+++ Raw data +++

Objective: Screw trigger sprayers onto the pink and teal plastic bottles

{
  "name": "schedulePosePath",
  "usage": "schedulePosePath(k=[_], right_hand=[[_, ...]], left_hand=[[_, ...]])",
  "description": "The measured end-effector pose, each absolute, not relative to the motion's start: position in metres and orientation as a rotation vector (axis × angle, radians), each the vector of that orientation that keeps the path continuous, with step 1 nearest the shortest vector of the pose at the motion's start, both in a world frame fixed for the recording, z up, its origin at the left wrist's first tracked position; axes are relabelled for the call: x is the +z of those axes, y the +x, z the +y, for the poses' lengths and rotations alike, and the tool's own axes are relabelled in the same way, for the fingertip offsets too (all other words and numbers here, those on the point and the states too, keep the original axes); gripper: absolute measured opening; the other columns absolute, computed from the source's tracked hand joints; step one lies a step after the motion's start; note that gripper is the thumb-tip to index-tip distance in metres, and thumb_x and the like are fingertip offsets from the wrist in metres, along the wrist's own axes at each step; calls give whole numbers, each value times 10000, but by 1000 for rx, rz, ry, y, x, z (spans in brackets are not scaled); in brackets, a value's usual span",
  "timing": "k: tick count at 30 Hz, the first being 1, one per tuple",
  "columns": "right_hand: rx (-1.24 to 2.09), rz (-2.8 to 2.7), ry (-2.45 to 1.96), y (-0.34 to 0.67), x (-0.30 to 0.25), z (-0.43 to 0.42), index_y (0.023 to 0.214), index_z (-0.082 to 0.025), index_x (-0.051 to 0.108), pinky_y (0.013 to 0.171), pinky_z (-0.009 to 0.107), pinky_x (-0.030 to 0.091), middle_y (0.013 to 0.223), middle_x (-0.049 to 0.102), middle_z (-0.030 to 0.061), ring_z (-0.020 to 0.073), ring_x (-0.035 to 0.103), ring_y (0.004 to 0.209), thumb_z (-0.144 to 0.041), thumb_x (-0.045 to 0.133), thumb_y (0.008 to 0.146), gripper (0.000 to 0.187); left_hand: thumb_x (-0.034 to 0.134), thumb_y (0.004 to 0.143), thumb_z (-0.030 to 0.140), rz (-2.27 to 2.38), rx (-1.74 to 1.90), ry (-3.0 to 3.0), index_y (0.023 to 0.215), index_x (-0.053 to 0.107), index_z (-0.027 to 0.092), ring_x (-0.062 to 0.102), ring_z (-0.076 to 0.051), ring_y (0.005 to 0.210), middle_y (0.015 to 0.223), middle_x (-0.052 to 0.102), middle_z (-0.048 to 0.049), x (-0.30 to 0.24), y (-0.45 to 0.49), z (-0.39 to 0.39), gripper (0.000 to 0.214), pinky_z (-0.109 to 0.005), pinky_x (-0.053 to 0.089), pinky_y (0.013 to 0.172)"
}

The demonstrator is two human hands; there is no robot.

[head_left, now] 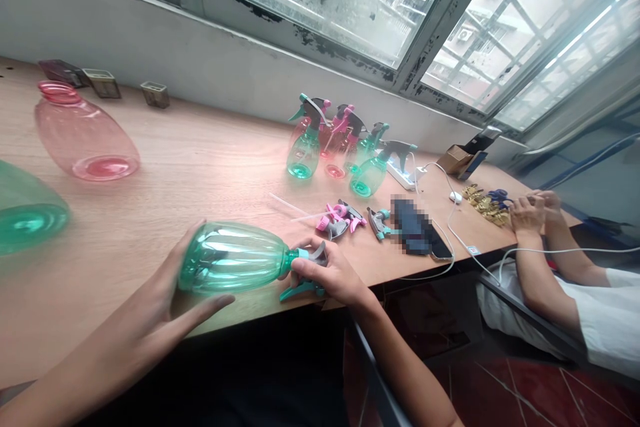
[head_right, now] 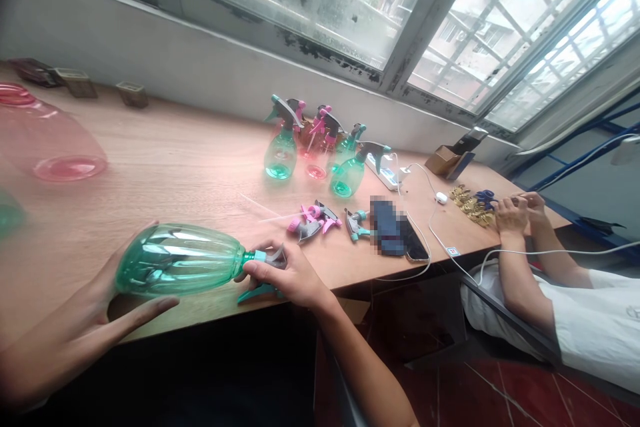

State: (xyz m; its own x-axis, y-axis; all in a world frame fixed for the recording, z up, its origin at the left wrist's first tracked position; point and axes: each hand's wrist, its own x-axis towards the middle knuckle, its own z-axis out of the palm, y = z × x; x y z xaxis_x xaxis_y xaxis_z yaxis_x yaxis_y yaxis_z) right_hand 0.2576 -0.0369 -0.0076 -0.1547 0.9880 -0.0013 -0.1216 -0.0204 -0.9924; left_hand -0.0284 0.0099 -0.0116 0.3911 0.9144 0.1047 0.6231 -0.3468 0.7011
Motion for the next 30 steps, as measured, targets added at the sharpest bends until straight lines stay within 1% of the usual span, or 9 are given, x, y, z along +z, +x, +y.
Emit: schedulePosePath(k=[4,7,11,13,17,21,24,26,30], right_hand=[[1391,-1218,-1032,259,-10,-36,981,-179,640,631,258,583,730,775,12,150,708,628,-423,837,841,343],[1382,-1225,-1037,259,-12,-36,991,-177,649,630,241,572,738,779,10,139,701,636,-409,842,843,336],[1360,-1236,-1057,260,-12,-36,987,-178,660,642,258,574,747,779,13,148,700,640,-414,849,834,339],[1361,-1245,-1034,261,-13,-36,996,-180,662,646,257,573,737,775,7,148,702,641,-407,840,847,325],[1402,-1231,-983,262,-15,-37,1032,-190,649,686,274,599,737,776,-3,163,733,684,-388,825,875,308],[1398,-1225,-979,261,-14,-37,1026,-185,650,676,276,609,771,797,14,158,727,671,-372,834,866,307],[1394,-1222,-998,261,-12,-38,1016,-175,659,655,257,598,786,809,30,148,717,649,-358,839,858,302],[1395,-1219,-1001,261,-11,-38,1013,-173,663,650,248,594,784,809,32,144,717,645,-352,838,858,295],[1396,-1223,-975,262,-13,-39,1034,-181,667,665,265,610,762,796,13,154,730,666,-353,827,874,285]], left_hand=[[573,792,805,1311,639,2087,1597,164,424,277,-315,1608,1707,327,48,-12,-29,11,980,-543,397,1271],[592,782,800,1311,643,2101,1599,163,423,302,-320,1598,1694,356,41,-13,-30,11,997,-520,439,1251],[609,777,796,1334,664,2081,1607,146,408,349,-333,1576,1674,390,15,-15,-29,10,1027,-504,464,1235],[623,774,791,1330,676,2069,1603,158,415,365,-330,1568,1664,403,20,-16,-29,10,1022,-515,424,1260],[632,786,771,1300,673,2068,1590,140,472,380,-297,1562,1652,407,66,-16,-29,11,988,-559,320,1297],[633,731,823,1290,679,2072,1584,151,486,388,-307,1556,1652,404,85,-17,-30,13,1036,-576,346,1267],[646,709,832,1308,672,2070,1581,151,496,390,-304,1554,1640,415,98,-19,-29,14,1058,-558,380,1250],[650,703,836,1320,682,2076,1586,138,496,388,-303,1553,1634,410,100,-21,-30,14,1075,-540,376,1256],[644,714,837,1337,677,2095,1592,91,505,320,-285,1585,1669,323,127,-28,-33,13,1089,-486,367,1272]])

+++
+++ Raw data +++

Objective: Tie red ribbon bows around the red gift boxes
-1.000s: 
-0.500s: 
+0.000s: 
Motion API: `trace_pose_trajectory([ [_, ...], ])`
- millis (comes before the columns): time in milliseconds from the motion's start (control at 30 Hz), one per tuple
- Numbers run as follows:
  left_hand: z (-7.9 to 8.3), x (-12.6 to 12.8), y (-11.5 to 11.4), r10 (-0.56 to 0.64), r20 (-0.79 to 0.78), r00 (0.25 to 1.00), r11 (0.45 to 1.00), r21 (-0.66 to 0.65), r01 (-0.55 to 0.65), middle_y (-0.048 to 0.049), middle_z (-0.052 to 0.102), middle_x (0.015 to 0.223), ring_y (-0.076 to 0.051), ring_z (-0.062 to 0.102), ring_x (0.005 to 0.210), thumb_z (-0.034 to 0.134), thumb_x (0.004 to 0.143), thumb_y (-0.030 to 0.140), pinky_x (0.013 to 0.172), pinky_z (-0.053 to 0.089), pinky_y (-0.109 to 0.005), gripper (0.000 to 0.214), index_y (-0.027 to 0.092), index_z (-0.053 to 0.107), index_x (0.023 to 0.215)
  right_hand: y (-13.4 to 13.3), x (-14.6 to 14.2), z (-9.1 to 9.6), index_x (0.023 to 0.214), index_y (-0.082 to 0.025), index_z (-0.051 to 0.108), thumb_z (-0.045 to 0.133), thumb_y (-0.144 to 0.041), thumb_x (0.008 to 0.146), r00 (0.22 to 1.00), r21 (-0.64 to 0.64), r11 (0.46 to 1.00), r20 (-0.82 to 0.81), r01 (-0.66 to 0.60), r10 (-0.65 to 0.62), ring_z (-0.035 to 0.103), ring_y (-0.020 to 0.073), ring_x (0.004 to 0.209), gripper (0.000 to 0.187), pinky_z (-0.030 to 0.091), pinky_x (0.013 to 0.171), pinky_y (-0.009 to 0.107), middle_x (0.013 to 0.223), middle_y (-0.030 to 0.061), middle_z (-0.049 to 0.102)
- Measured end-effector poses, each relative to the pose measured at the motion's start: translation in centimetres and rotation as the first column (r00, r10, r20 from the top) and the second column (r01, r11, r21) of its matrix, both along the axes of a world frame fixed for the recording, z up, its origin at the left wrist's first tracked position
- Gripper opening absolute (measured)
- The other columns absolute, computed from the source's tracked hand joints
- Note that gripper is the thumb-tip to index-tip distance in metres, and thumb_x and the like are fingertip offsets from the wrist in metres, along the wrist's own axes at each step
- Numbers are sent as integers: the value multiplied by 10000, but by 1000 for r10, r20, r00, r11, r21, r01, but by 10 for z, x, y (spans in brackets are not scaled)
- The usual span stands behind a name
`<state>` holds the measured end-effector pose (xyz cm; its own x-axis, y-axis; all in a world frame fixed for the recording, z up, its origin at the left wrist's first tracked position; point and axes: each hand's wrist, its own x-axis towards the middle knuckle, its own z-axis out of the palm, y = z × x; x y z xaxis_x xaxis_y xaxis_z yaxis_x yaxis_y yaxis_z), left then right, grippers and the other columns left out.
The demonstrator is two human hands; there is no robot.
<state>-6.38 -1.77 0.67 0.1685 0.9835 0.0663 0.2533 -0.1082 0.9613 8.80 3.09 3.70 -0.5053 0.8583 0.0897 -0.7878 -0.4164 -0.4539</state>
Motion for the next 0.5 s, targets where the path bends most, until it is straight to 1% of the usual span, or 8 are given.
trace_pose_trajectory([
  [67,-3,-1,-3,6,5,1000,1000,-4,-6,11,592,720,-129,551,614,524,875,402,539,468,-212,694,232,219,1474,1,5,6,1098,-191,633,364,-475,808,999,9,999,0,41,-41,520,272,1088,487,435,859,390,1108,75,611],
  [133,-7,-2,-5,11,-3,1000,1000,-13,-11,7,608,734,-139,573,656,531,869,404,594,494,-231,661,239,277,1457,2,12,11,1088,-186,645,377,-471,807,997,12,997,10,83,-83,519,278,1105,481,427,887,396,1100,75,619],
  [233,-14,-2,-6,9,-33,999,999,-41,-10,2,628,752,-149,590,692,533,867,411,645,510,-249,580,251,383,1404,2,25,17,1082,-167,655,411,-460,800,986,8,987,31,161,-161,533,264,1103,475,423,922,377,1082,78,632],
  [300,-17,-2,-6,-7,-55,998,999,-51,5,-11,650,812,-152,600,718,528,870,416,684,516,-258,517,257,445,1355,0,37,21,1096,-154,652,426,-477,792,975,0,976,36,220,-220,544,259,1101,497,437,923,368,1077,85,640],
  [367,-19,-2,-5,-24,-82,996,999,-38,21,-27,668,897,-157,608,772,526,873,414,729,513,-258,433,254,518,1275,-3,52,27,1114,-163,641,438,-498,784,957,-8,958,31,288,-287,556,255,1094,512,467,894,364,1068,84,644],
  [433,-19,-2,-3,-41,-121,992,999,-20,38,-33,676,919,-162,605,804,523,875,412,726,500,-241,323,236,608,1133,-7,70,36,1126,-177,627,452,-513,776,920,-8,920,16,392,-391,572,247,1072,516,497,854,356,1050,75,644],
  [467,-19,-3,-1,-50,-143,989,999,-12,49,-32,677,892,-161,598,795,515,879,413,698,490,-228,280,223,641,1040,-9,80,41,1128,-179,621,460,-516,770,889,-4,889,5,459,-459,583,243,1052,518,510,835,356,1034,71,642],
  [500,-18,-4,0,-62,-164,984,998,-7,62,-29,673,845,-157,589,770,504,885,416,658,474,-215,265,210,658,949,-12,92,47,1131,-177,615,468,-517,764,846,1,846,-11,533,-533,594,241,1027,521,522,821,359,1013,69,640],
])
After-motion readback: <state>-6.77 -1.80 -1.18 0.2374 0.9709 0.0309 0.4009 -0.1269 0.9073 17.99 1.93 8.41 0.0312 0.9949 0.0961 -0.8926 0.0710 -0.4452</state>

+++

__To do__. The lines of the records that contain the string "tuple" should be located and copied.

__Response for this exercise__.
  "timing": "k: tick count at 30 Hz, the first being 1, one per tuple",
- millis (comes before the columns): time in milliseconds from the motion's start (control at 30 Hz), one per tuple

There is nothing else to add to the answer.